Mexico City.- Electoral magistrates Mónica Soto, Felipe Fuentes and Felipe de la Mata postponed the decision on whether or not President Andrés Manuel López Obrador committed political gender violence against Xóchitl Gálvez.
The Specialized Chamber of the Electoral Tribunal had ruled in favor of the former presidential candidate that the president did indeed violate her in 8 of 11 morning conferences in July and August 2023.
However, the senator challenged this decision before the Superior Court to demand compensation for the damage. Judge Janine Otálora proposed to her four colleagues to reject this request, in addition to stating that of the eight morning press conferences in which the Special Court had determined political violence, it was only confirmed in three.
Otálora said that at the conferences of July 11 and August 7 and 8 of last year there were indeed attacks that went beyond criticism in the public debate.
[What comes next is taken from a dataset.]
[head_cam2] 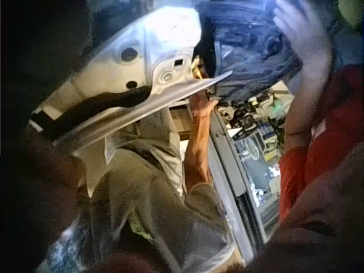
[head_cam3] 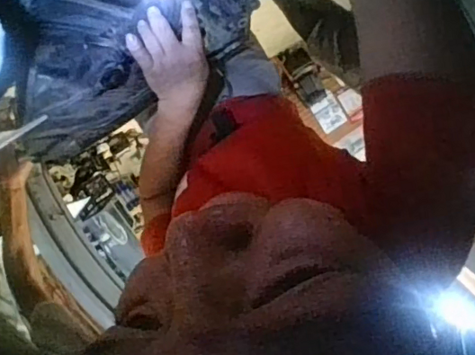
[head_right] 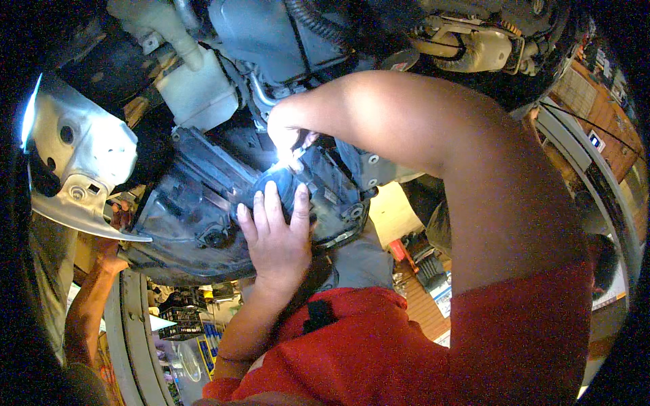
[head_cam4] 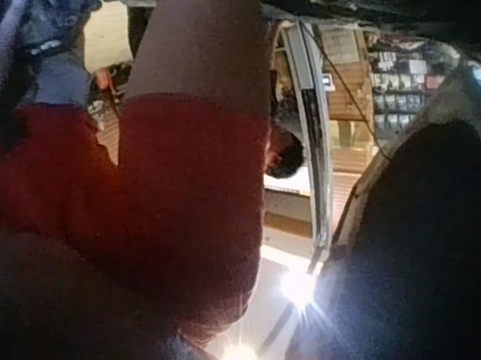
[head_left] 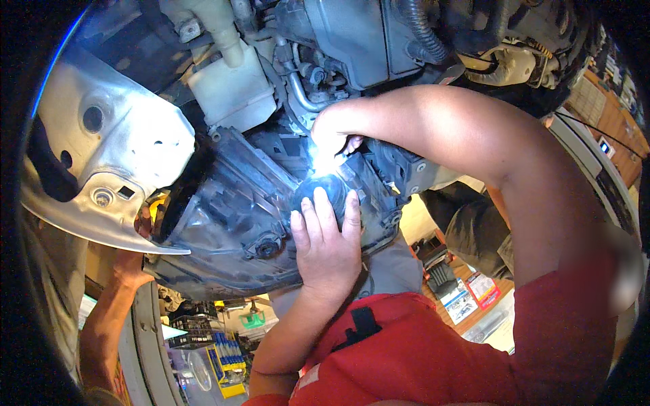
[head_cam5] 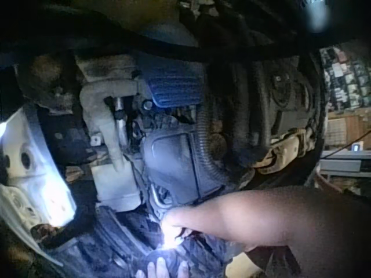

This, she added, by denying his career, political merits and identity, and ensuring that he was in the shadow of a group of men recognized in the political arena. The magistrate assured that although in the conferences of July 3, 5, 10 and 14, as well as in August 3, the expressions can fall into the debate, but the president violated constitutional principles of impartiality and neutrality. The aggression of the Tabasco native has been one of the main flags of Gálvez, with the argument that this impacted his presidential campaign and there was inequity. Soto proposed to review the complaint again, considering that Otálora used different assessments, and had to apply the same elements for his analysis. “What I would do is to do a more in-depth analysis, but not an isolated one, but an analysis that allows us to run, so to speak, the gender test and to judge with a gender perspective in a similar way in each of the cases and not in this way as it is being presented to us, that they are being isolated and I do not see that a reasoned study is being done with a gender perspective in all of the sentences that have been reported,” she said. That position was supported by Fuentes and De la Mata. Judge Reyes Rodríguez, with whom Soto has differences, questioned her: “Is your conclusion that there is political gender violence in all the cases, seen together?” “Are you questioning me?” Soto replied. “No, I am asking you what the consequence of your position is,” Rodríguez insisted, who interrupted her counterpart. “I’m talking about the fact that all the sentences have to be analyzed under the same methodology. There are even precedents in which I have been in the minority, by the way, where it has been determined that there is political violence,” he said.
Thus, with three votes in favor, the case will be assigned to another judge to re-examine all the conferences.